The captain gave no further explanation.
"So what some passengers did was walk to the door of the cockpit to ask why they were heading back," the writer said.
"Others were not able to stand on their feet, fearing that something bad might have happened that led to the closure of the Beirut airport."
Evidently, the passengers were extremely stressed out.
"A female passenger suffered a heart attack … and four more passed out, while others cried and wailed," the writer said.
Luckily, there was a doctor among the passengers.
"It was only about 15 minutes later - enough time for passengers to have nervous breakdowns - that the captain clarified: 'There is no problem with the aircraft, it's just that we could not obtain clearance for landing in Beirut International Airport'."
On the ground, the passengers' families were not having a great time either.

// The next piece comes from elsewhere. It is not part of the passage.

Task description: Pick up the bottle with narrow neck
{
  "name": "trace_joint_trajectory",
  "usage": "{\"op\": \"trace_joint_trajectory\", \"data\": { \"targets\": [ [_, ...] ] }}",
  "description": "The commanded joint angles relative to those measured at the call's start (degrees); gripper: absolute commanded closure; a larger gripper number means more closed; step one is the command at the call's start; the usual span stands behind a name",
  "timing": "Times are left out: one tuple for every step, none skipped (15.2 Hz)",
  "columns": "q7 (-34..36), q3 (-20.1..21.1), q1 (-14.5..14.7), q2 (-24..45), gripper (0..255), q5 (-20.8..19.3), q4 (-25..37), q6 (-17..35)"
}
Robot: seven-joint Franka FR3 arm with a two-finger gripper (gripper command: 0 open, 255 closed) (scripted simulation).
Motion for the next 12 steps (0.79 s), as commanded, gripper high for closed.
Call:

"When they asked at the airport about the estimated time of arrival, they were told that it did not show on the computer," the reporter went on.

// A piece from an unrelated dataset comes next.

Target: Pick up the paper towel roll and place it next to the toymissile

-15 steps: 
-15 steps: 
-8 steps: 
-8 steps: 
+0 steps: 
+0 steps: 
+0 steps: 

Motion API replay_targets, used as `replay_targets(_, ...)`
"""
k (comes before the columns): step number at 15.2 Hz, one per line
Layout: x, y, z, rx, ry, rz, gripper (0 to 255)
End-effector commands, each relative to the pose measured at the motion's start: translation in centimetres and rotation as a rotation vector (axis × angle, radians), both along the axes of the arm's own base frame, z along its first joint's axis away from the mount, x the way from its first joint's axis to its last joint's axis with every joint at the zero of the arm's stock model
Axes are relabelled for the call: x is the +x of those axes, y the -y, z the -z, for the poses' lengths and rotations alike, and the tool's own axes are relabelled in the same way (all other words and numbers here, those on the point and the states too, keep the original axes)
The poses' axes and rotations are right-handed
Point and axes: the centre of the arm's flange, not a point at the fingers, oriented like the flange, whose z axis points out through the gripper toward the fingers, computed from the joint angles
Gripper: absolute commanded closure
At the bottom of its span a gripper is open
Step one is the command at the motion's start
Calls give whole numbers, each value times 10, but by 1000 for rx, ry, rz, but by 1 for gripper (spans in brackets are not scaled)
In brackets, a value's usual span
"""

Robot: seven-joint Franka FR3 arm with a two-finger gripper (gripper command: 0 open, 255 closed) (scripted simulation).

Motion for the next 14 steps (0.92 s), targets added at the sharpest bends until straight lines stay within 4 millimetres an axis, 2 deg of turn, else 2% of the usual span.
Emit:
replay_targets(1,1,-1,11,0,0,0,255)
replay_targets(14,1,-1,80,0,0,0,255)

It was the peak of absurdity when, minutes before landing in Sharm El Sheikh, the captain announced that the plane had finally obtained clearance for landing in Beirut airport, the reporter said.
"So the plane turned around again and finally landed in Beirut at around midnight." It was supposed to arrive at 9.20pm.

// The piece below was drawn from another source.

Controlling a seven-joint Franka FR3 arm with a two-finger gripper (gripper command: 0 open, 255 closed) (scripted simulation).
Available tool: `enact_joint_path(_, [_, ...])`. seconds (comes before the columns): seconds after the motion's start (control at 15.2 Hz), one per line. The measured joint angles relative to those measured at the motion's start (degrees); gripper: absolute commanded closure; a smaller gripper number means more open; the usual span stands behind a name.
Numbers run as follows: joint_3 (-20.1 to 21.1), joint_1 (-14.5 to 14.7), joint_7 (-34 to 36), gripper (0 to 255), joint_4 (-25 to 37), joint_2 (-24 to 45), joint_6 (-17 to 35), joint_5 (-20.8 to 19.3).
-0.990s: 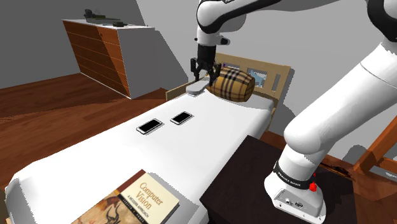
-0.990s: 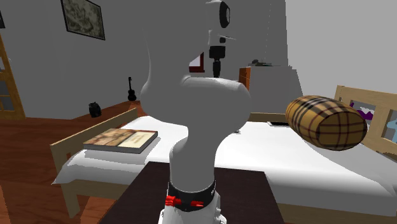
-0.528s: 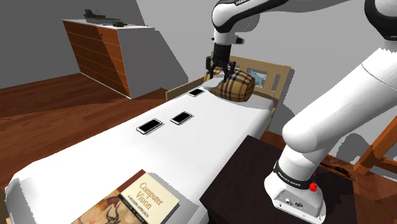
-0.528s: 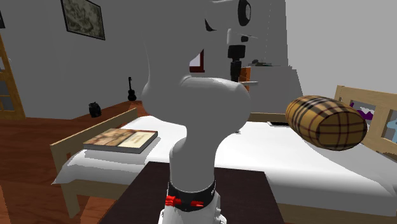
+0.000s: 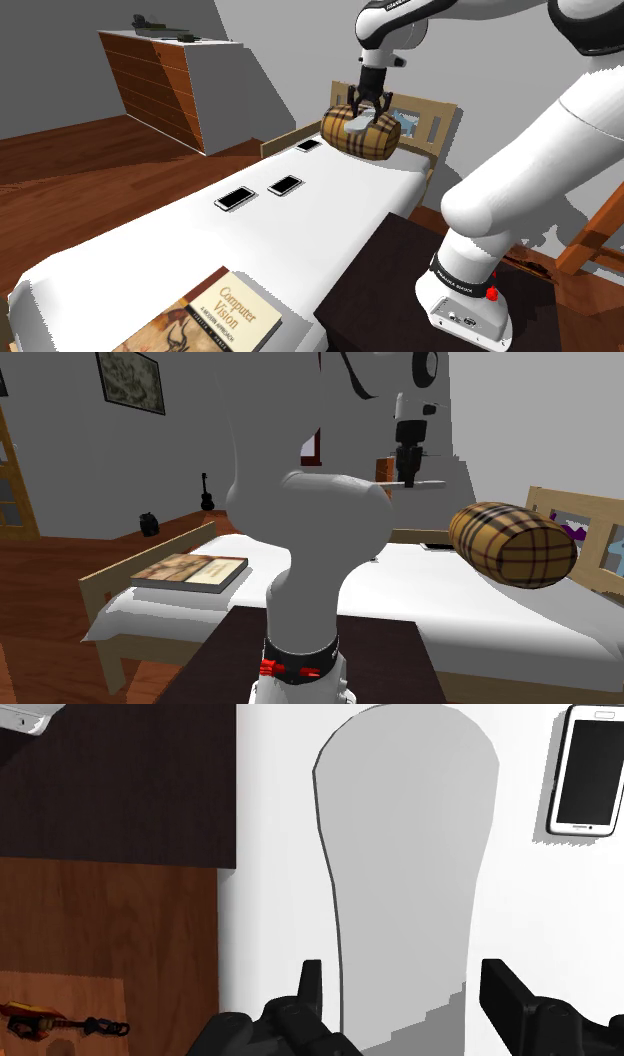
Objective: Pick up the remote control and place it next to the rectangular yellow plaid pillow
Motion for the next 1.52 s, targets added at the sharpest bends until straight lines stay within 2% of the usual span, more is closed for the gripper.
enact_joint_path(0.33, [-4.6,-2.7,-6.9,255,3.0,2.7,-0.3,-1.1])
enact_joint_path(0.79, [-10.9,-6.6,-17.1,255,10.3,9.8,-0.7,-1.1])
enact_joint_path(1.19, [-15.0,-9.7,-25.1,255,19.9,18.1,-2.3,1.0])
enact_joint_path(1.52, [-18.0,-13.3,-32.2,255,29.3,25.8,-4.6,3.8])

On arrival, a father who was travelling with his wife and children kept asking: who made the call to turn away a plane carrying 150 Lebanese passengers from their own country? And why?
US fear of 'hijacked' revolution is telling
It was the first time the US government officially talked about "hijacking an Arab revolution" since the outbreak of the Arab Spring, wrote Jalal Aref in the UAE-based newspaper Al Bayan.
The statement, made by the US Secretary of State Hillary Clinton, on Wednesday, warned of extremists trying to hijack the Syrian revolution.
Ms Clinton warned the Syrian opposition against allowing extremist groups into their ranks. She also said the Syrian National Council must include people from inside Syria and those who are fighting on the front line.
"This US stance has been known for a while, so the novelty is the manner and the timing of this declaration," he said.
It was clear that the growing influence of extremist groups in Syria has caused the US to be less enthusiastic about ending the crisis, as other regional players, particularly Turkey, bet instead on battles of attrition until a political settlement with Russia and China is reached, which would take place only if there is guarantee Syria would not fall into the hands of extremists, he noted.
But is this message limited to Syria? In other words, how about the other Arab revolutions that are being hijacked in the open?
The US has decided to let moderate Islamic groups into power following the Arab Spring, but the developments in Libya and Egypt have forced the US to start rethinking its policy.
Historic opportunity for Syria opposition
As members of the Syrian National Council began their crucial four-day meeting in Doha yesterday, they found themselves before a big challenge that could decide the fate of the council in light of developments in Syria, said the Qatari daily Arraya in its editorial on Sunday.
The armed opposition has been increasingly successful in controlling large areas of Syria. This calls for a different approach from the SNC and various Syrian opposition factions whose main objectives must be protecting people and preserving the country's institutions.
"Most crucial of all is for the participants to reach a formula that unites the efforts of the opposition under a single political project and a single vision that reflects the aspirations of the people," added the paper.
The unification of the Syrian opposition and its agreement on a strategy would work towards the war-torn country's liberation. An integrated opposition that spoke the same language would also create an ethical challenge for the international community that is still divided over Syria. It may be the catalyst that finally prompts the powers-that-be to take practical measures aimed at saving the Syrian people.